_About this exercise_: Write out the lines below exactly, beginning at the one with "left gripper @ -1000" and stopping after the one with "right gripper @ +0"; the pictures are not copied.

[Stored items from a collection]
◇ ◇ ◇ ◇
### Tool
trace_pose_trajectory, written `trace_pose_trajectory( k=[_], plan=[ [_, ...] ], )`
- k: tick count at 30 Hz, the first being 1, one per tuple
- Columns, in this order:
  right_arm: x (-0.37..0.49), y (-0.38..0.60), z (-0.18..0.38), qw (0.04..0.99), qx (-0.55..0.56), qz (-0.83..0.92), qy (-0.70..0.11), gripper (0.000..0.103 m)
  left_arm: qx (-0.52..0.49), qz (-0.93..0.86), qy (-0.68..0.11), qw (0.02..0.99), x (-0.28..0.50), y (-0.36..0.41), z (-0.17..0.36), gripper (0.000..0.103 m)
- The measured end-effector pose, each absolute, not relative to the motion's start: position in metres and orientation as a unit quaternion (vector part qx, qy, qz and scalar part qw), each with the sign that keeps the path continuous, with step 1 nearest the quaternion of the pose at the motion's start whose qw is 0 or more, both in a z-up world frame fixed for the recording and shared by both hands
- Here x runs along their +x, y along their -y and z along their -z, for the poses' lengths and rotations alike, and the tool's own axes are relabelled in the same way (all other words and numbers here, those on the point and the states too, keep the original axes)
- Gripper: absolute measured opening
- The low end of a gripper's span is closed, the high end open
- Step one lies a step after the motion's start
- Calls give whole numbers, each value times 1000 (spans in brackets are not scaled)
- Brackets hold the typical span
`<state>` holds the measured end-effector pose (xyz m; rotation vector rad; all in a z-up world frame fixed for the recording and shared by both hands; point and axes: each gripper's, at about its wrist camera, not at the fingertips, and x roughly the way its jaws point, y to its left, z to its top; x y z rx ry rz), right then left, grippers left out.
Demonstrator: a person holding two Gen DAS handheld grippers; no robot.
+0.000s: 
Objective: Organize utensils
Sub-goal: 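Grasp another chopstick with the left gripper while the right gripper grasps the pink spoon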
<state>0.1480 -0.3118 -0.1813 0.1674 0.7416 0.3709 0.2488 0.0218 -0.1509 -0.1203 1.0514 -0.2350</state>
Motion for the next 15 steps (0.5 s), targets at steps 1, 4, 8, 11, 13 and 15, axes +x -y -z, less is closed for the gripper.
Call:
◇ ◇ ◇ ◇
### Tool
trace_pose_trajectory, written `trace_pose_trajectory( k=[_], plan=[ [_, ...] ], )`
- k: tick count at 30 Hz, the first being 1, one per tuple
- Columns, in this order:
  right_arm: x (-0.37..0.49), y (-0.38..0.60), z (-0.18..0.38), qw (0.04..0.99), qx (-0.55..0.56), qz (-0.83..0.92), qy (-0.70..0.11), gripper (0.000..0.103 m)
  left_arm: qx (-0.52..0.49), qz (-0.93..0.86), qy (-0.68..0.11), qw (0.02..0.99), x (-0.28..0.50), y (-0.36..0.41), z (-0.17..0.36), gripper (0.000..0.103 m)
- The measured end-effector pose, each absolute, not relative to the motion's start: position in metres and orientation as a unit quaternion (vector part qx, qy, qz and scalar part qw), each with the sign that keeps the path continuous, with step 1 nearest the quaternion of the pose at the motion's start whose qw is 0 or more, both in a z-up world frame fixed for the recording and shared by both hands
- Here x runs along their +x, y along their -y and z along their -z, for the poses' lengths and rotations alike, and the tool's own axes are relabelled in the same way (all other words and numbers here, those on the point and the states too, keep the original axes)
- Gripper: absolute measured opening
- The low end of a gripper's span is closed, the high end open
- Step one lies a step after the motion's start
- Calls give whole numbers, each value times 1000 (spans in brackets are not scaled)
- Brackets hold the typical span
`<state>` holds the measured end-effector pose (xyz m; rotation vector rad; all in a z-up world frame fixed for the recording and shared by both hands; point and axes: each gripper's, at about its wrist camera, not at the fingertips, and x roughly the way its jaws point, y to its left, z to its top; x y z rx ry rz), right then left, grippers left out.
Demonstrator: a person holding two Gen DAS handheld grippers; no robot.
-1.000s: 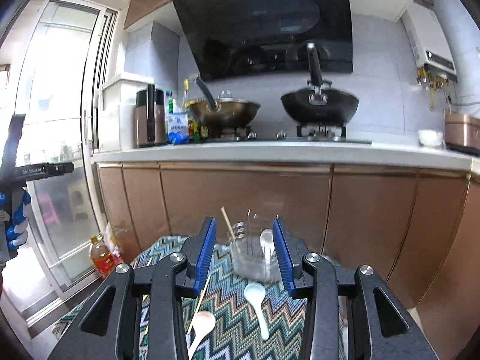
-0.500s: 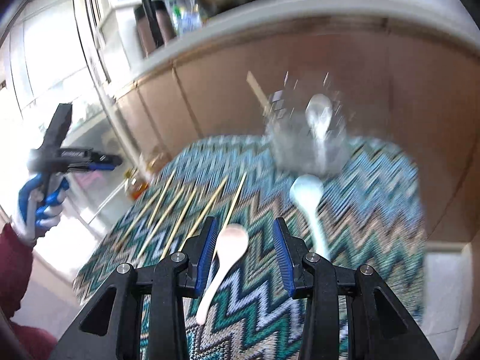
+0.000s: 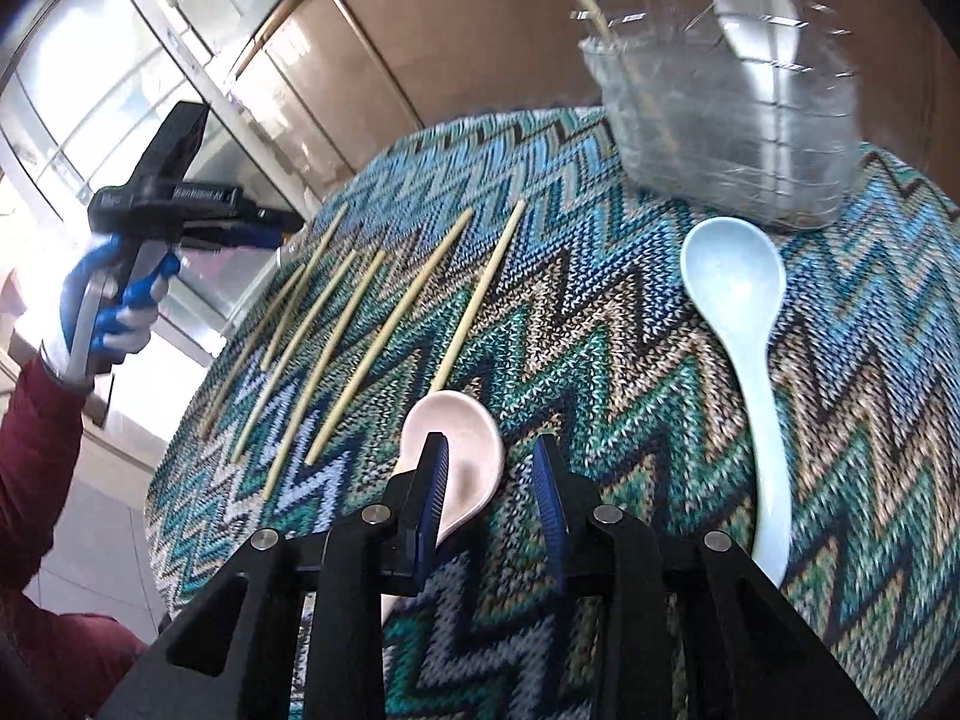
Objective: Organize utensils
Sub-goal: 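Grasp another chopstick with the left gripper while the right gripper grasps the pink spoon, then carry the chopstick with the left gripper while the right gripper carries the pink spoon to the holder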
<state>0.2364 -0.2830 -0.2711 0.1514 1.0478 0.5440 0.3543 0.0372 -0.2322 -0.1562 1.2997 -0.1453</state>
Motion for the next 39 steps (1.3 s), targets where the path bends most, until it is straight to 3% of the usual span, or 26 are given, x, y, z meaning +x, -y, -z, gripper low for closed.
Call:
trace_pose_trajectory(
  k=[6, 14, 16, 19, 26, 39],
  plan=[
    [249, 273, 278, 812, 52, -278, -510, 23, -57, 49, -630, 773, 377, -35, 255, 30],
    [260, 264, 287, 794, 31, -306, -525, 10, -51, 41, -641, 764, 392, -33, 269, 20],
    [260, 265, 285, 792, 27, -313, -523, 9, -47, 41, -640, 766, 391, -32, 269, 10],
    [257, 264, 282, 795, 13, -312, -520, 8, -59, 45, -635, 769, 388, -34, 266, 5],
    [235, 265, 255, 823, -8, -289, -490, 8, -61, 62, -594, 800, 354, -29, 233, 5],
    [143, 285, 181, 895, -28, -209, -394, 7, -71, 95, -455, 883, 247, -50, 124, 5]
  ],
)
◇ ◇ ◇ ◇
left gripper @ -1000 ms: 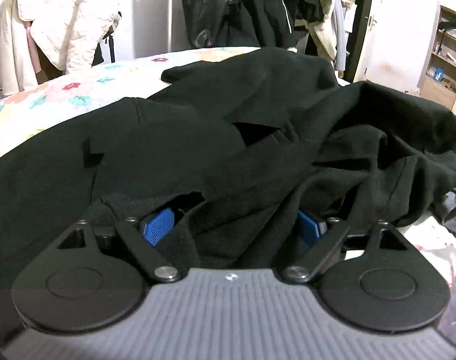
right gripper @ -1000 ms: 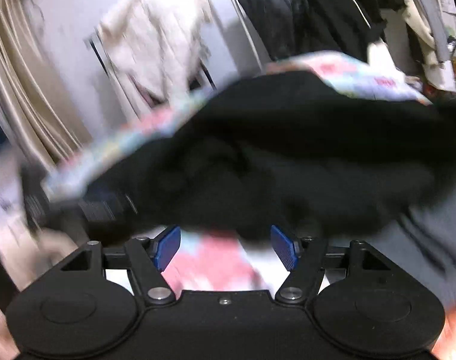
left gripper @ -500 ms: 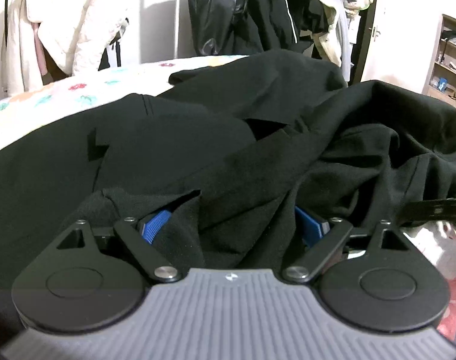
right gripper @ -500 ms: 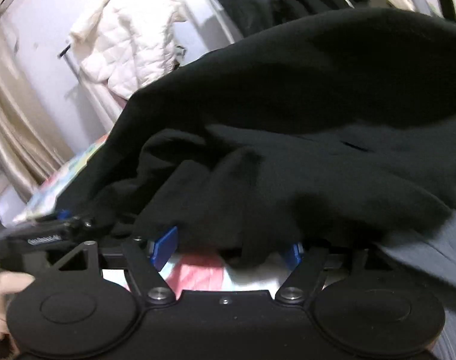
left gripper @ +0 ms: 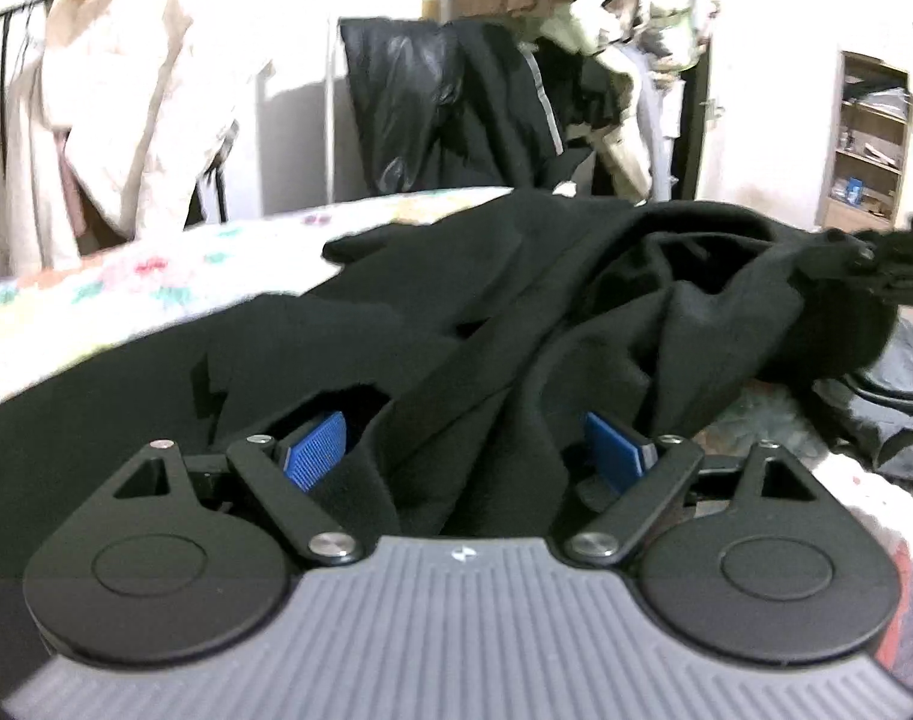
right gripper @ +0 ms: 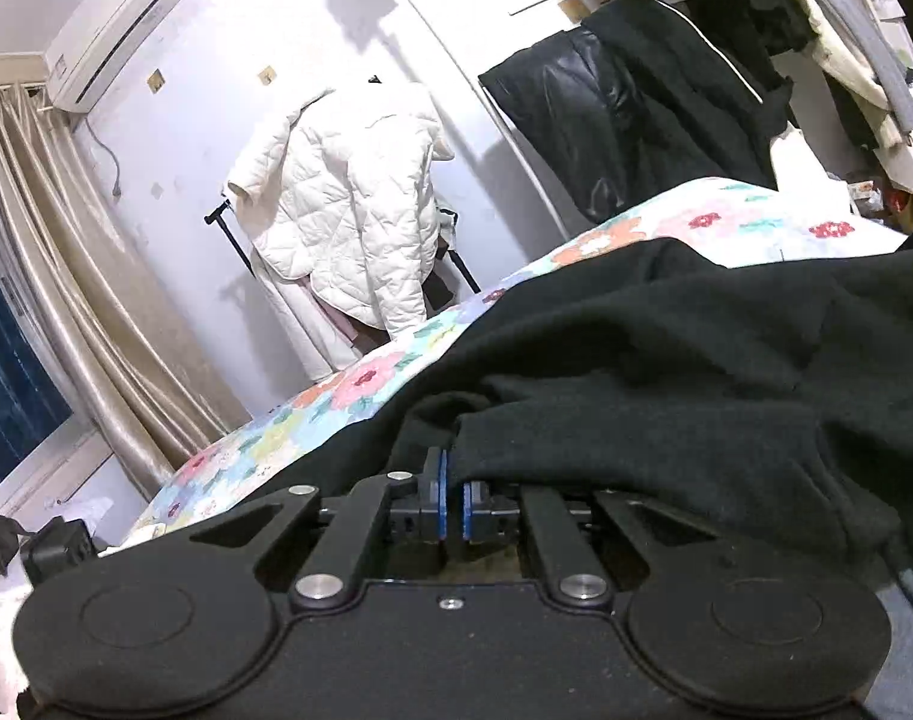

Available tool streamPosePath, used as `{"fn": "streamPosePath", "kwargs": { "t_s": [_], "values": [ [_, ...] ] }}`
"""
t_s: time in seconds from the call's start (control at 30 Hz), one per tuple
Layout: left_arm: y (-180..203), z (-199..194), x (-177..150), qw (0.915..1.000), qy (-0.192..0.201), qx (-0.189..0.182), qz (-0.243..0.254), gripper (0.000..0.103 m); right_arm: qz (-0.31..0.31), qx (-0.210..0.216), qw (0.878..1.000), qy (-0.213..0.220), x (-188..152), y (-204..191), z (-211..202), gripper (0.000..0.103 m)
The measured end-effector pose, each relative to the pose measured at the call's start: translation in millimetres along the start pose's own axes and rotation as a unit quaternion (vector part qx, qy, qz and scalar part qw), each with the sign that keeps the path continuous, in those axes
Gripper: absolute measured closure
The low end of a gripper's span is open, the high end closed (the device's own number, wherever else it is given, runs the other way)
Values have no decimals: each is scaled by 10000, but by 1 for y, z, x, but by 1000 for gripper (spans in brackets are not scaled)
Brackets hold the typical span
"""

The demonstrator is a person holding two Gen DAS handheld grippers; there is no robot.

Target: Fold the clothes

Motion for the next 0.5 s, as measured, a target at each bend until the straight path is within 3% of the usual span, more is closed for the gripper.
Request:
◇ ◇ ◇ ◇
_Answer area_:
left gripper @ -1000 ms: 
right gripper @ -1000 ms: 
left gripper @ -500 ms: 
right gripper @ -500 ms: 
left gripper @ +0 ms: 
right gripper @ +0 ms: 

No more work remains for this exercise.